DATA SUPPLIED
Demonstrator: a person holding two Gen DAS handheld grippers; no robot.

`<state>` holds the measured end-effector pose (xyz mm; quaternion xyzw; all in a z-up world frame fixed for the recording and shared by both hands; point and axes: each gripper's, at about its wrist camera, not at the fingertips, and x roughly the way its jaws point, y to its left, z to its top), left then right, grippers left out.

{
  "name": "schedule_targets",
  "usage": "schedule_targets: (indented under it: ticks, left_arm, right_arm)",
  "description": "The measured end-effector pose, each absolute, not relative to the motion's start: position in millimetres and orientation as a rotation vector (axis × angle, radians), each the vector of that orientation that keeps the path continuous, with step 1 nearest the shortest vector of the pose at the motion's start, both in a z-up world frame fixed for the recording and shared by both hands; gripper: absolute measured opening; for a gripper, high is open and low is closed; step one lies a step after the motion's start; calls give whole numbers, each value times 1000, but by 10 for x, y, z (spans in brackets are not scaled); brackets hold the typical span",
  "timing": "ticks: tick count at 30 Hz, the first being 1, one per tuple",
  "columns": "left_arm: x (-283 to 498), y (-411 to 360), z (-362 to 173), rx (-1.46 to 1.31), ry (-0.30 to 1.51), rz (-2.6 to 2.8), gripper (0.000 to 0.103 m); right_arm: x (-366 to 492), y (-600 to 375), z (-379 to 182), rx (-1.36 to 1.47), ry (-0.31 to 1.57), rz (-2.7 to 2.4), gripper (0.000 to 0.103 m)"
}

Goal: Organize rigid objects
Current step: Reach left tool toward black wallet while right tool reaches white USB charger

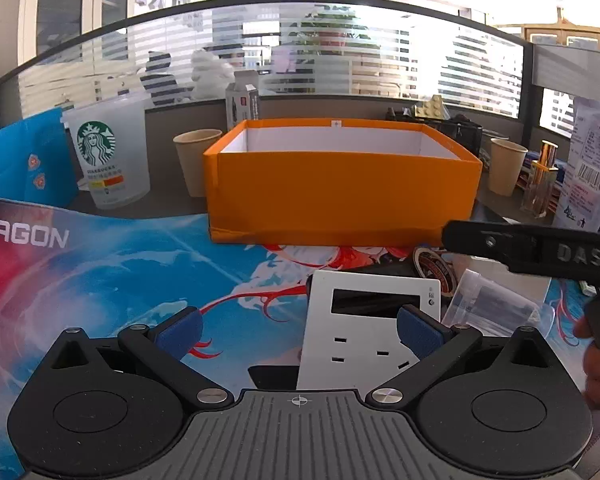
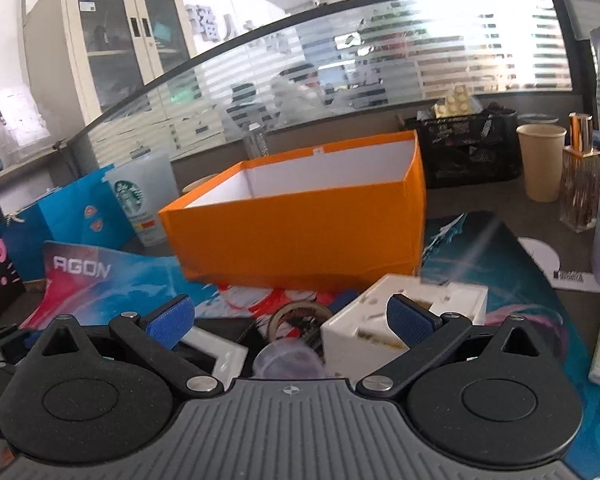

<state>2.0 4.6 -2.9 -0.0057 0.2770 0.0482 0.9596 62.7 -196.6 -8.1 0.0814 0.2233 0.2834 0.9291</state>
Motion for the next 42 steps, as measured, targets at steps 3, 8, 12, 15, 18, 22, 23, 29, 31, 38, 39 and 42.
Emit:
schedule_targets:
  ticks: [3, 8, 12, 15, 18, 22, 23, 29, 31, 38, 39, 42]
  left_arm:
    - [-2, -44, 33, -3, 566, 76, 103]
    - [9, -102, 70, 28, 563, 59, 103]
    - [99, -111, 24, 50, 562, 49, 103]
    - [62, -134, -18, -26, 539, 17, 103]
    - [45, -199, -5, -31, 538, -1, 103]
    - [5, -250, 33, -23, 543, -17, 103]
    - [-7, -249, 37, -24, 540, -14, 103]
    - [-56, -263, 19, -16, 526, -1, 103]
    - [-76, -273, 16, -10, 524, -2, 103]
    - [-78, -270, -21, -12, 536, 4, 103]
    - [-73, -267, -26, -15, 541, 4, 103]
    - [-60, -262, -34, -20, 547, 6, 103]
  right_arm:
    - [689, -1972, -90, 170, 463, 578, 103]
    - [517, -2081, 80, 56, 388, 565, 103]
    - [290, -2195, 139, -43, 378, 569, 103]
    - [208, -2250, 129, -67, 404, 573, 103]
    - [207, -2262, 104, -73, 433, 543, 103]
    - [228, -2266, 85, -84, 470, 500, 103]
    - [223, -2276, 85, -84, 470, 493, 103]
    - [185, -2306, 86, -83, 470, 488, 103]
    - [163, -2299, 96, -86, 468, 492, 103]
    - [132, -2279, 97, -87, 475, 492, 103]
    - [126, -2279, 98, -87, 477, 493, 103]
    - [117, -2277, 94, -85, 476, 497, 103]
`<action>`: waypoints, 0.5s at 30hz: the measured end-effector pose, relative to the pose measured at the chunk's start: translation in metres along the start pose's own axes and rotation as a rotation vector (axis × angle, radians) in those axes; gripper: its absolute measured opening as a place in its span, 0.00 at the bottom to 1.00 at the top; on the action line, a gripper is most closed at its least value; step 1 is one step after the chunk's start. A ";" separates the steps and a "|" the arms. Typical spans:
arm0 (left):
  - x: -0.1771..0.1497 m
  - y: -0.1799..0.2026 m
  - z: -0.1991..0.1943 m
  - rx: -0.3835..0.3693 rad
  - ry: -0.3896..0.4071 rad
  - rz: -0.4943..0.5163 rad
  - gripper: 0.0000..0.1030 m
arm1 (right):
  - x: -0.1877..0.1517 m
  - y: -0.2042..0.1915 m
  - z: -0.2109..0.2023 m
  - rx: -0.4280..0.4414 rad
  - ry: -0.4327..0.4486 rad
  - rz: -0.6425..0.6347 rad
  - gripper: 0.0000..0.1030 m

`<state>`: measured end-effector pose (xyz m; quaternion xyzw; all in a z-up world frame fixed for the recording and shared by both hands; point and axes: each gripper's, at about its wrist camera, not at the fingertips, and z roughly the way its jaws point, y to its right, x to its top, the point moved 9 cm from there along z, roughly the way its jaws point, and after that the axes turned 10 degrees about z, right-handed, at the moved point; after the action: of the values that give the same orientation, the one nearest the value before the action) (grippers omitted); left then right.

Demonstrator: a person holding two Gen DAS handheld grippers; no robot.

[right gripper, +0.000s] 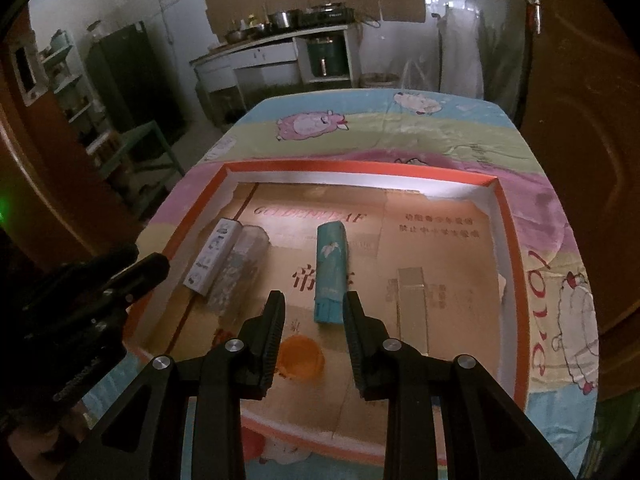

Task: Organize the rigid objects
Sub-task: 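Lower the box and tube onto the tray floor and open both tools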

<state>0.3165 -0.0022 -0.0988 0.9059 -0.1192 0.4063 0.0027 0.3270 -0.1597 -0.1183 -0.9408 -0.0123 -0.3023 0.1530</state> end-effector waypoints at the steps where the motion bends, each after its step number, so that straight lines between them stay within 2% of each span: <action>1: 0.000 0.001 -0.003 0.002 0.004 0.000 0.40 | -0.002 -0.001 -0.003 0.002 0.003 0.001 0.30; 15: 0.002 0.015 -0.056 0.016 0.099 0.022 0.40 | -0.016 -0.001 -0.048 0.026 0.052 0.003 0.30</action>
<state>0.2739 -0.0112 -0.0612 0.8833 -0.1258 0.4516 -0.0031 0.2864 -0.1716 -0.0903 -0.9305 -0.0107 -0.3264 0.1659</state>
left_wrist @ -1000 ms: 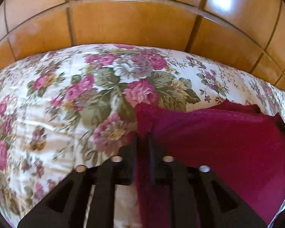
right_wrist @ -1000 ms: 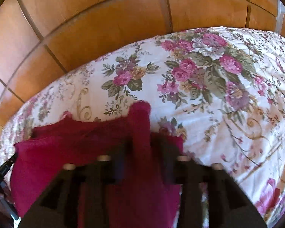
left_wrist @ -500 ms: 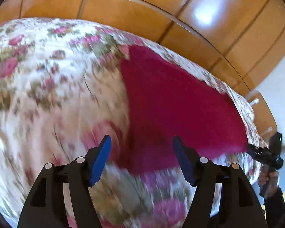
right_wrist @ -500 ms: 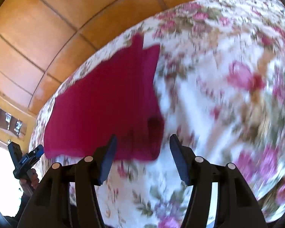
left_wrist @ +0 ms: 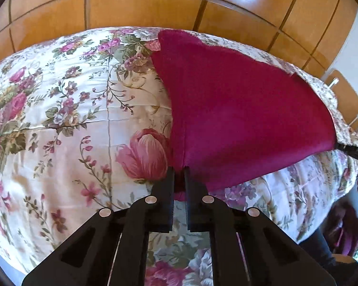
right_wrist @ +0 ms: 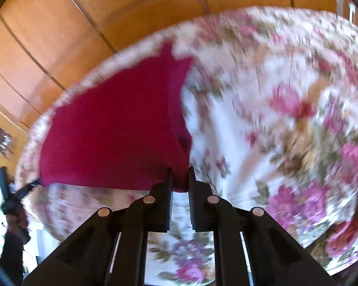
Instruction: Fold small clothes
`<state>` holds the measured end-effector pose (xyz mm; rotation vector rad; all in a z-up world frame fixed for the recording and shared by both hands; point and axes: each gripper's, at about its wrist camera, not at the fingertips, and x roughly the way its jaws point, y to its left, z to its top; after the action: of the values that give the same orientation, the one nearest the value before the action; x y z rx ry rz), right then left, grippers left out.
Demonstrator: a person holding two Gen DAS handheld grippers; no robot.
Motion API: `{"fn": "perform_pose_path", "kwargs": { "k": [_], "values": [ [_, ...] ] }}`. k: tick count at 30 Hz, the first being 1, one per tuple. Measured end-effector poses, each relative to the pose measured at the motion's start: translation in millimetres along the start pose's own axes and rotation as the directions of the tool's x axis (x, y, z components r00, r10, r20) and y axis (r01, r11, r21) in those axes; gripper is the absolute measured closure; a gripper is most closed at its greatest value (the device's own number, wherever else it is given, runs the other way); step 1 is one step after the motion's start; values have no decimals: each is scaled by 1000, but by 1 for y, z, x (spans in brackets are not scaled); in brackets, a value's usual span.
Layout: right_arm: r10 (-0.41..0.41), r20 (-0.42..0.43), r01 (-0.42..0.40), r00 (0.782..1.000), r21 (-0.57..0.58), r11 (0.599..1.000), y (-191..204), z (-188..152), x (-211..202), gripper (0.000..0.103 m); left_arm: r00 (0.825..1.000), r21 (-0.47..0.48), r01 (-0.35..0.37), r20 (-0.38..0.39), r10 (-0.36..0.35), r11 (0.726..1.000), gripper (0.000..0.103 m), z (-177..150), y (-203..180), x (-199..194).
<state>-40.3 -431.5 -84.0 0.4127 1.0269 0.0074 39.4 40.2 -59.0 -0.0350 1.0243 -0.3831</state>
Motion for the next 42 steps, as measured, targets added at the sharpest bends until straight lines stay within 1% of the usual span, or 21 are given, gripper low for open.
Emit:
{"fn": "perform_pose_path", "kwargs": {
  "k": [3, 4, 5, 6, 8, 10, 12, 13, 14, 15, 18, 21, 26, 27, 28, 29, 30, 31, 35, 39, 42],
  "values": [
    [12, 16, -13, 1000, 34, 999, -4, 0, 0, 92, 999, -89, 38, 38, -35, 995, 89, 1, 9, -13],
    [3, 16, -3, 1000, 17, 1000, -1, 1, -4, 91, 998, -116, 32, 59, -26, 993, 82, 1, 13, -20],
    [-16, 13, 16, 1000, 3, 1000, 2, 2, -8, 86, 996, -135, 15, 84, -4, 991, 80, 0, 16, -26],
    [-48, 23, 48, 999, -5, 999, 4, 4, -15, 68, 995, -150, 4, 104, 12, 989, 80, 1, 19, -32],
    [-87, 74, 88, 993, -9, 996, 10, 7, -29, 50, 990, -182, 8, 138, 18, 983, 80, 3, 24, -42],
    [-97, 142, 102, 985, -31, 994, 23, 17, -45, 46, 985, -191, 7, 173, 27, 982, 80, 9, 21, -49],
    [-83, 191, 95, 978, -52, 994, 43, 28, -52, 31, 980, -171, -1, 198, 35, 985, 80, 19, 11, -50],
    [-72, 210, 90, 975, -74, 993, 58, 37, -51, 30, 977, -146, -8, 208, 39, 989, 78, 28, 2, -47],
    [-58, 223, 84, 973, -108, 991, 75, 45, -47, 28, 976, -127, -17, 213, 43, 992, 69, 35, -6, -44],
    [-47, 235, 84, 971, -149, 985, 94, 52, -40, 26, 974, -111, -30, 218, 54, 993, 66, 41, -16, -41],
    [-69, 268, 134, 961, -235, 963, 140, 71, -15, 24, 970, -87, -40, 234, 59, 995, 64, 66, -40, -27],
    [-79, 275, 148, 958, -242, 959, 161, 93, 13, 24, 973, -79, -53, 222, 69, 995, 64, 85, -50, -6],
    [-196, 242, 255, 950, -240, 937, 153, 116, 67, 24, 981, -111, -135, 126, 148, 985, 64, 98, -43, 44],
    [-239, 223, 289, 945, -232, 929, 146, 118, 79, 24, 985, -136, -137, 86, 150, 981, 64, 95, -33, 59],
    [-283, 201, 324, 938, -221, 920, 130, 118, 96, 24, 990, -162, -107, 69, 119, 981, 62, 91, -24, 70],
    [-265, 194, 303, 945, -204, 931, 118, 117, 105, 20, 991, -180, -78, 93, 96, 981, 62, 88, -18, 72],
    [-200, 228, 240, 953, -166, 956, 104, 112, 106, 18, 990, -188, -56, 114, 79, 981, 62, 85, -15, 72],
    [-185, 243, 228, 952, -161, 960, 100, 109, 105, 18, 990, -186, -54, 115, 76, 981, 62, 84, -15, 71],
    [-190, 259, 239, 947, -173, 956, 101, 106, 104, 17, 987, -174, -87, 116, 109, 981, 62, 87, -24, 58],
    [-183, 263, 233, 947, -173, 957, 102, 106, 103, 16, 972, -180, -132, 168, 163, 975, 60, 95, -34, 40],
    [-184, 264, 234, 947, -174, 957, 104, 106, 103, 16, 967, -155, -130, 198, 160, 979, 60, 103, -46, 37]
  ]
}}
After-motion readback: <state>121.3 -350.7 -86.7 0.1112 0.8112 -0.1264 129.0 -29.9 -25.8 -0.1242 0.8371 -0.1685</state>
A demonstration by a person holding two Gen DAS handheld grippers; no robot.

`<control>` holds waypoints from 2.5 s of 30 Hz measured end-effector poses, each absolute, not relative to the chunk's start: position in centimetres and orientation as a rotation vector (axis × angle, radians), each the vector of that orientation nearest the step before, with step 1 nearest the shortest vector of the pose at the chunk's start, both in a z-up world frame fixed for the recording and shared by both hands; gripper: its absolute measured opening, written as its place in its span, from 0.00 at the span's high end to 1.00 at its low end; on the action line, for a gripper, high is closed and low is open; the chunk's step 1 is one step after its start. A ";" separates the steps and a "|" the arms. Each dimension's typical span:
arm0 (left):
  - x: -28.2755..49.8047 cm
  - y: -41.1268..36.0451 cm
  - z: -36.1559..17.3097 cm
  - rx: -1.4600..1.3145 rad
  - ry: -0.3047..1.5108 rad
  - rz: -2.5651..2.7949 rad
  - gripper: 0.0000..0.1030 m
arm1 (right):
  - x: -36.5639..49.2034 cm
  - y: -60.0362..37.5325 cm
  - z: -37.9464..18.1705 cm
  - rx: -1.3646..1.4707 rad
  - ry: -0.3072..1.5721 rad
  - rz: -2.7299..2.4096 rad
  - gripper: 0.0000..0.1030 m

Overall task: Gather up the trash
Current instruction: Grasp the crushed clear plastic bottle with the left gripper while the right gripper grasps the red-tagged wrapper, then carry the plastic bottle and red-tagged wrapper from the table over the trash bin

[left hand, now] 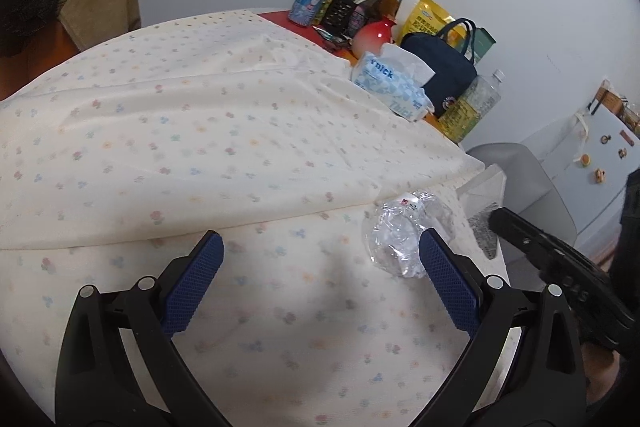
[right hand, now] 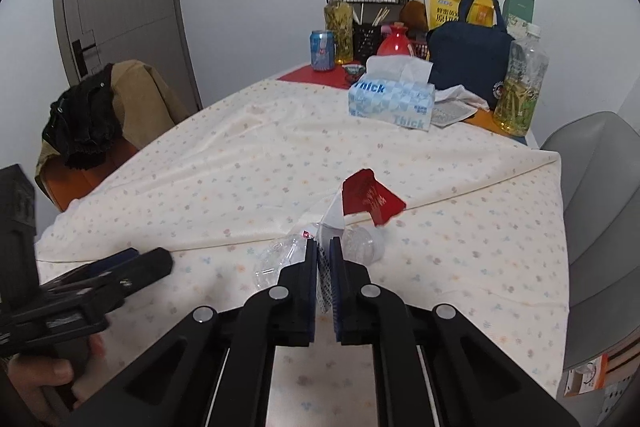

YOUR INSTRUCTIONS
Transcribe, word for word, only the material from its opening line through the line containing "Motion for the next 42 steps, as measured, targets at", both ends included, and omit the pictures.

RESULT
Demonstrator: a person holding two Gen DAS handheld grippers; no robot.

`<state>` holds the measured end-effector pose (xyz mm; quaternion xyzw; all in a z-up world frame fixed for the recording and shared by both hands; point and axes: each gripper's, at about its wrist camera, not at the fingertips, and x roughly the way its jaws point, y to its left, z to its top), left then right, grippers left out.

{
  "name": "schedule_targets",
  "usage": "schedule_targets: (indented under it: ticks, left_arm, right_arm)",
  "description": "The measured end-effector pose, each absolute, not relative to the motion's start: position in millimetres and orientation as a rotation vector (axis × angle, radians), each the vector of that orientation that keeps the path continuous, with step 1 nearest the shortest vector of the pose at the motion's start, both in a z-up world frame fixed for the recording and shared by both hands; gripper: absolute measured opening; for a gripper, high is open and low is closed; step one lies a step after the motion's start; calls give whole numbers, each value times 1000, but by 10 for x, y, z (spans in brackets are not scaled); brackets hold the typical span",
  "timing": "ticks: tick count at 30 Hz, the first being 1, one per tuple",
  "columns": "left_arm: x (-283 to 498), y (-411 to 360), z (-362 to 173), rx (-1.46 to 1.31), ry (-0.30 to 1.51), rz (-2.6 to 2.8), gripper (0.000 to 0.103 m); right_arm: x (-366 to 492), y (-600 to 375), z (-379 to 182), rx (-1.36 to 1.47), ry (-0.31 to 1.57), rz (-2.7 to 2.4), gripper (0.000 to 0.103 m)"
}

Goal: Organize rigid objects
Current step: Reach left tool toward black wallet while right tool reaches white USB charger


<state>2.0 4.6 -2.9 -0.0057 0.2770 0.0482 0.9596 62.7 -196.6 -8.1 0.0814 0.2233 0.2834 0.9291</state>
Motion for the next 42 steps, as measured, targets at steps 3, 8, 12, 15, 18, 22, 23, 29, 31, 38, 39 and 42.

No further output is needed for the exercise.